There's a very healthy ecology of small software companies, and a lot of web
companies. There's a bit of defence and aerospace around the airport, but I
think Montreal and Ottawa are bigger than Toronto, for that.

Kitchener's not _too_ far away, and they're a major powerhouse with U of
Waterloo, and RIM.

ATI just got acquired by AMD, and Alias by Autodesk, so there should be some
newly minted angel investors around. I haven't sought financing, so I don't
know what that's like. Having been through some private-equity as an employee,
the funding definitely seems to be out there.

I think we're building a pretty good tradition, but it's going to take time.
The seeds are there though, looking back over the last 20 years (god, I'm
getting old!). There's nothing like the unholy Stanford-VC-startup triad yet.

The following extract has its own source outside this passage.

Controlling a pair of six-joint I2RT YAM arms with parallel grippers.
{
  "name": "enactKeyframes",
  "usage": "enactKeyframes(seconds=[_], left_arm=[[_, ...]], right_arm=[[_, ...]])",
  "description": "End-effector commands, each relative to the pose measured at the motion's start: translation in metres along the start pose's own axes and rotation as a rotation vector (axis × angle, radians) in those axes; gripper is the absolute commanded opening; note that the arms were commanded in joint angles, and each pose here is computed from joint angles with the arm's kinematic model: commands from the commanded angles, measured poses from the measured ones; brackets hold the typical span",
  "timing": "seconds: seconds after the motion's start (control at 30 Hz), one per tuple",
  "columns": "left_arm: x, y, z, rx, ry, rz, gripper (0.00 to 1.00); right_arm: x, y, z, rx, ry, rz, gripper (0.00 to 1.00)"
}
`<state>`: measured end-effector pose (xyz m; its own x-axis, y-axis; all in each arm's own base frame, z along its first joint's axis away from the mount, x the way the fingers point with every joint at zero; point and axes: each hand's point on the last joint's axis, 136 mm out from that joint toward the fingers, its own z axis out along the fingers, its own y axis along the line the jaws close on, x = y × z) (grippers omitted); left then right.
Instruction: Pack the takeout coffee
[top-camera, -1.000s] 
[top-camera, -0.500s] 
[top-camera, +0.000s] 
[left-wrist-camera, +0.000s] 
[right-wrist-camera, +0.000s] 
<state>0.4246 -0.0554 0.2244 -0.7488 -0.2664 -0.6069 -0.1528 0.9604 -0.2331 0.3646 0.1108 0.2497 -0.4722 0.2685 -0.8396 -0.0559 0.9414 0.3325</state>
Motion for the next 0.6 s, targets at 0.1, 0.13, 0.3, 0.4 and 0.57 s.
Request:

So, I'm not really sure what to say. It's probably harder to get funded here
than in CA, and you obviously won't get the same buzz as being YC-funded. On
the other hand, if you want to work at a startup or small, hip shop then
there're lots of places here.

EDIT If I ever move out of my home-office, I'm going to try to set up next to
the U of T comp sci and engineering buildings. That's the nice thing about a
down-town campus.

------
aristus
I live in Miami, but may move to Toronto. was just there last week. The volvo-
sized chunks of ice falling from CN Tower really endeared me. :)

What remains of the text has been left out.